A wide variety of GPS-based vehicle monitoring options is available to parents of teen drivers. They range from smartphone apps that alert parents when their children are driving faster than a preset speed to devices such as the one used by Pilat. They either plug into the vehicle's onboard diagnostic computer or are hard-wired in the automobile by a professional.

A 2009 Insurance Institute for Highway Safety study of 84 16- and 17-year-old drivers in the Washington, D.C., area found that teens in vehicles equipped with these types of monitoring devices drove differently, taking fewer risks behind the wheel than unsupervised teens.

Many insurance carriers, including The Travelers that Pilat uses, offer discounts for consumers with permanently installed devices.

"It's a terrific method to help parents have good and effective coaching with their teenagers around safe driving," says Greg Toczydlowski, president of Travelers Personal Insurance.

Travelers' mileage-based discount program, called IntelliDrive, uses a palm-size device that fits into a diagnostic port, usually under the steering wheel in vehicles made since 1996. The program, which features a secure website where parents can view driving data and history, is currently available in Alabama, Illinois, Indiana, Maine, Ohio, Oregon and Virginia, Toczydlowski says.

AT&T is developing Driving Safety, a plug-in device that monitors driving behavior such as speeding, braking and red-light running and remotely provides real-time information to parents on a vehicle's diagnostics -- such as tire pressure or when the engine light comes on -- and allows them to restrict a driver's cellphone use.

"AT&T is working across environments and devices to create holistic, cloud-based services that deliver the next generation of connected features," says Mazin Gilbert, associate vice president for technical research at AT&T Labs.

Woodrow Hartzog, a privacy expert and assistant professor of law at Cumberland School of Law at Samford University in Birmingham, Ala., says parents considering using such technology should make their decision "deliberately rather than haphazardly."

"I tend to draw comparisons between the parental use of monitoring technology for driving with the parental monitoring of their children's use of social networking," Hartzog says. "Young adults are notoriously protective of their privacy. I think the best way to approach the situation is to have a conversation with them if you want to use the technology. It would set a dangerous precedent to employ this technology without letting the children know."

Hartzog says he has several concerns when the devices are used in conjunction with an insurer, or when the information collected is stored.

"Is it going to negatively affect my rates?" Hartzog says. "How else is the information going to be used? Who else is going to have access to this information?

"That also applies if you are using an Internet service. Is the information being stored in the cloud somewhere?"
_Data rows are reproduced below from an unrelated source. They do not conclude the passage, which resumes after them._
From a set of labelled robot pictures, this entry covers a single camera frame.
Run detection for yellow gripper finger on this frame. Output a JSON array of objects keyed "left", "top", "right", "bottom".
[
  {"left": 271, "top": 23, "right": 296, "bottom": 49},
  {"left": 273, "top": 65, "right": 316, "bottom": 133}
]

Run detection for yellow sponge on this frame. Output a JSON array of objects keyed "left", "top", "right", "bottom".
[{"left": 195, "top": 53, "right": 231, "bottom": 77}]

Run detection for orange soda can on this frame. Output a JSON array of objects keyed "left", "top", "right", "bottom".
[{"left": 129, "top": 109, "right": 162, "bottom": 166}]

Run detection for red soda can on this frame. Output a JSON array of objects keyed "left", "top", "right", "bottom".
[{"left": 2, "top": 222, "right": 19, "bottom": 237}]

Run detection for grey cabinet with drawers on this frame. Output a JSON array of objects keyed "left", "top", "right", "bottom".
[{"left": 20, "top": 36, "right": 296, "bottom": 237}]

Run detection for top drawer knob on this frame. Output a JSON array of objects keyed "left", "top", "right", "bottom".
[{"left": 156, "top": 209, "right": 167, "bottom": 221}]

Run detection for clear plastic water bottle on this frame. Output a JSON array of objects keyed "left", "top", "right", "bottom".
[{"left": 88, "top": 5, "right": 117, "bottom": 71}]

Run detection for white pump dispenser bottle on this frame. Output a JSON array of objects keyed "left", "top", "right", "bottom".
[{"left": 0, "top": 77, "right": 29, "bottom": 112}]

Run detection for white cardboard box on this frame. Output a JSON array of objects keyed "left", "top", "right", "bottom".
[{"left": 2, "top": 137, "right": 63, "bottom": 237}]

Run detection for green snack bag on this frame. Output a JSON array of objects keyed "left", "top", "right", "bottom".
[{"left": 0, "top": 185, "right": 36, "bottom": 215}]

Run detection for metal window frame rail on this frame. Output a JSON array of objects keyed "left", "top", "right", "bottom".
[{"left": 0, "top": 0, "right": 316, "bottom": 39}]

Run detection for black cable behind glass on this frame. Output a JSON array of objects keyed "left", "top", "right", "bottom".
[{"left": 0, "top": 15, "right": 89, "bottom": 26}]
Pilat says that no privacy concerns arose with Jennifer. He says he was initially drawn to IntelliDrive because of the savings -- about 25% annually. "I was interested in the discount," he says. "I told her, I don't intend to be watching you. I'm not a helicopter parent. If I didn't trust you, you wouldn't have my car."

He says that the device did spark some precautionary conversations with Jennifer after he and his wife, Diane, noted instances where Jennifer's maximum speed was getting a little faster on a few trips. "It brought us together to have the conversation about it, so I could say, I notice your top speed is creeping up a little bit. You should probably watch your step a little bit."

Pilat says he thinks the device helped Jennifer mature as a driver, especially when she had other teens in the car. "She would always tell us if her plans were changing because she knew we would be able to tell if the car strayed from where she was supposed to be," he says.